*Problem to work on*.
Your answer must consist of every line from the data below that includes the word "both".

(Beginning of Entries provided)

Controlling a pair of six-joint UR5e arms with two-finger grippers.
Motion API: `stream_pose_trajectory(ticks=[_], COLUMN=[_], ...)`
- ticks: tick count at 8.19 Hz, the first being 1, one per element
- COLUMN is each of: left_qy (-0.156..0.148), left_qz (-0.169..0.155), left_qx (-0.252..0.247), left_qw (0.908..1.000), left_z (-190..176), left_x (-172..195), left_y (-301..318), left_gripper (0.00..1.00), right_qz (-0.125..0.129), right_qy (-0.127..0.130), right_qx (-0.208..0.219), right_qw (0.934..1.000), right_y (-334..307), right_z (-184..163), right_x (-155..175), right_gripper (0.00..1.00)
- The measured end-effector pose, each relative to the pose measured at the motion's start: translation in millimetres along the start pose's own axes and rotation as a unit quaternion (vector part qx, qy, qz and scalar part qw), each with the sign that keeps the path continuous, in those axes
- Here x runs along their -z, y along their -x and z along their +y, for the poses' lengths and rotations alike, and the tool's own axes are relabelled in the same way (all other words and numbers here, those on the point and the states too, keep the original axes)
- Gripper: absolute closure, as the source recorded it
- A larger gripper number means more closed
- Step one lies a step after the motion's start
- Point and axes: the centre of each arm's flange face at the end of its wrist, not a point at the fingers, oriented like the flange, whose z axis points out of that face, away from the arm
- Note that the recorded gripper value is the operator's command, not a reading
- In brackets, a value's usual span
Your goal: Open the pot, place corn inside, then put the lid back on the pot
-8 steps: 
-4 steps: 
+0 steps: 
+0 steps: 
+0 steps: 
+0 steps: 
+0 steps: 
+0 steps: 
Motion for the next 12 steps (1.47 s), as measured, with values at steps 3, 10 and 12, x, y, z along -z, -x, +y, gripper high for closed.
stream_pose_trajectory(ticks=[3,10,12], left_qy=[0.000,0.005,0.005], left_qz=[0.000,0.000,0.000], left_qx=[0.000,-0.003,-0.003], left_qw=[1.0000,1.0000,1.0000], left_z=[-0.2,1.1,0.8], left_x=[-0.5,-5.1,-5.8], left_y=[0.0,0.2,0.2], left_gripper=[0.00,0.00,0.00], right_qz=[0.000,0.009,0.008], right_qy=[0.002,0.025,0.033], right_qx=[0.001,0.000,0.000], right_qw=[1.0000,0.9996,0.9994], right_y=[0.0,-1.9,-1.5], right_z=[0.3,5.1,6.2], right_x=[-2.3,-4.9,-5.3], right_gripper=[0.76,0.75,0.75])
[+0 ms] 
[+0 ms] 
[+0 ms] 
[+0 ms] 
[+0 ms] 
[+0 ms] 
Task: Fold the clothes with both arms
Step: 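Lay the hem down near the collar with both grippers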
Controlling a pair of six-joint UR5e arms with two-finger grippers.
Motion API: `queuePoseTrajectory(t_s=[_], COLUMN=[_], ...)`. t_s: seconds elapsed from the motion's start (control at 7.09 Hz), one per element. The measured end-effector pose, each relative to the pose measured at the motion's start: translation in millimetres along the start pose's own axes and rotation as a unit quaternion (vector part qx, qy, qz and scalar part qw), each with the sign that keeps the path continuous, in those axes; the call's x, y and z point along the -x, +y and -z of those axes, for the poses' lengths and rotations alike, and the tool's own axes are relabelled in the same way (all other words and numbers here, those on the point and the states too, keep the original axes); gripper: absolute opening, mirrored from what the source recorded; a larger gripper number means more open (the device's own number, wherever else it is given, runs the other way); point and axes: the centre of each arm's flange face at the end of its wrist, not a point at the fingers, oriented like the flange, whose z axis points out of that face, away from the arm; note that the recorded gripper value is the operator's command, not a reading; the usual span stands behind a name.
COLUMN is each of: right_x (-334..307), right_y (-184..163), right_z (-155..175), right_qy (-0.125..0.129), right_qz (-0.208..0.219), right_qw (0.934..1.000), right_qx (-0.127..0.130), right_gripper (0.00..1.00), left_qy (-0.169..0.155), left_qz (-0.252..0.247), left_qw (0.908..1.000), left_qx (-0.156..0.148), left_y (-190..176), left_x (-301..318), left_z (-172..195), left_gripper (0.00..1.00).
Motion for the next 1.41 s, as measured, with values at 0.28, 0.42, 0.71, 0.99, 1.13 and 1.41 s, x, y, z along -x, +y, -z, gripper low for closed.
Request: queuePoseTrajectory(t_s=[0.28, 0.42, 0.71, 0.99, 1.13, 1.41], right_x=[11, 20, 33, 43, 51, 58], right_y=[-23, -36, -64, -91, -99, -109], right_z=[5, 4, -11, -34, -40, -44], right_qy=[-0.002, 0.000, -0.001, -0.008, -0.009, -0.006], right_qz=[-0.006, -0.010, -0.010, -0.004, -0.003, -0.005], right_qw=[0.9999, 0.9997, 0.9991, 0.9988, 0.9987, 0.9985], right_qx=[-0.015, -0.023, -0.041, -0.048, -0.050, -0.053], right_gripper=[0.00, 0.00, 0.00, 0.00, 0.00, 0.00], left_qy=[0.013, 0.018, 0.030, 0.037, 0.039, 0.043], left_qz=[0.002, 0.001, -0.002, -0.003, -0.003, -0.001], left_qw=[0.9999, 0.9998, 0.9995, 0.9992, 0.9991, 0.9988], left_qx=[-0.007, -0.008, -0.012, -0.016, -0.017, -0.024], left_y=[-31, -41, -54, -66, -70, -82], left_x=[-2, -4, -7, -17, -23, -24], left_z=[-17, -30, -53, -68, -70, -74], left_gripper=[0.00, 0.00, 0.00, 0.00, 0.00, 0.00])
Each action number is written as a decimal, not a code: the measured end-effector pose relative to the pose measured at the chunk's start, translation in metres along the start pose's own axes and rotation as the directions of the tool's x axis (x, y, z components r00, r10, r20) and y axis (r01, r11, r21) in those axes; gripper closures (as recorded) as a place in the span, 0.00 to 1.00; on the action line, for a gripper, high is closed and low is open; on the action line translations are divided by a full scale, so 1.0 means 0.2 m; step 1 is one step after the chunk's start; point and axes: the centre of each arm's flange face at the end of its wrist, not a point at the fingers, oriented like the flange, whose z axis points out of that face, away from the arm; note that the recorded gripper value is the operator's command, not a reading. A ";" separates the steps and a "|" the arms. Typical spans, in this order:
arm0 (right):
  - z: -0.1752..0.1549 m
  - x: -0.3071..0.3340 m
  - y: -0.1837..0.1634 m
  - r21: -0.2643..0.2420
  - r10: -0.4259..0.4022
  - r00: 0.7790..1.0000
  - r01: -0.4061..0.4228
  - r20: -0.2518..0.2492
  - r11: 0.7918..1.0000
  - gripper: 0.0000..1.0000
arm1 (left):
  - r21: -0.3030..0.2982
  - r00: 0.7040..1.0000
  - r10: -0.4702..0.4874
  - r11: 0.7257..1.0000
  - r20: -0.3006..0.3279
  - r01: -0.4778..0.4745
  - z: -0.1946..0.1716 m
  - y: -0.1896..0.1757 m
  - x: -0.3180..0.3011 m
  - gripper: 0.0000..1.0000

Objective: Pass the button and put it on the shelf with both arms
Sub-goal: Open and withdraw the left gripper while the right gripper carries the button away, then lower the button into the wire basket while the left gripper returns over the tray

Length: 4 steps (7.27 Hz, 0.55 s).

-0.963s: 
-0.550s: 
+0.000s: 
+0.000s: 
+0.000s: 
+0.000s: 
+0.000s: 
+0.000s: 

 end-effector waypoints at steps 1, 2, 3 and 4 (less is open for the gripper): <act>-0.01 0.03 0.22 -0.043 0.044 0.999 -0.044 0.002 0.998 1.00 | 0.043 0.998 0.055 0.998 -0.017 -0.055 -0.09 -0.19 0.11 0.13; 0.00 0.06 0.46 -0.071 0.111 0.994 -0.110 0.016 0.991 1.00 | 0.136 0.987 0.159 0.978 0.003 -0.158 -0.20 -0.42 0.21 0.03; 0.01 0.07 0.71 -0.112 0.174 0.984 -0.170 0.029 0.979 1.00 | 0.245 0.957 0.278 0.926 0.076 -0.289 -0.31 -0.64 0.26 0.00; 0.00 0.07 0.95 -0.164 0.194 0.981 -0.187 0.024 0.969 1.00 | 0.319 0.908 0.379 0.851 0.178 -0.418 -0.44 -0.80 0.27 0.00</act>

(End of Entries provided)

*Task answer*.
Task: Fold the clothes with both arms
Step: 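Lay the hem down near the collar with both grippers
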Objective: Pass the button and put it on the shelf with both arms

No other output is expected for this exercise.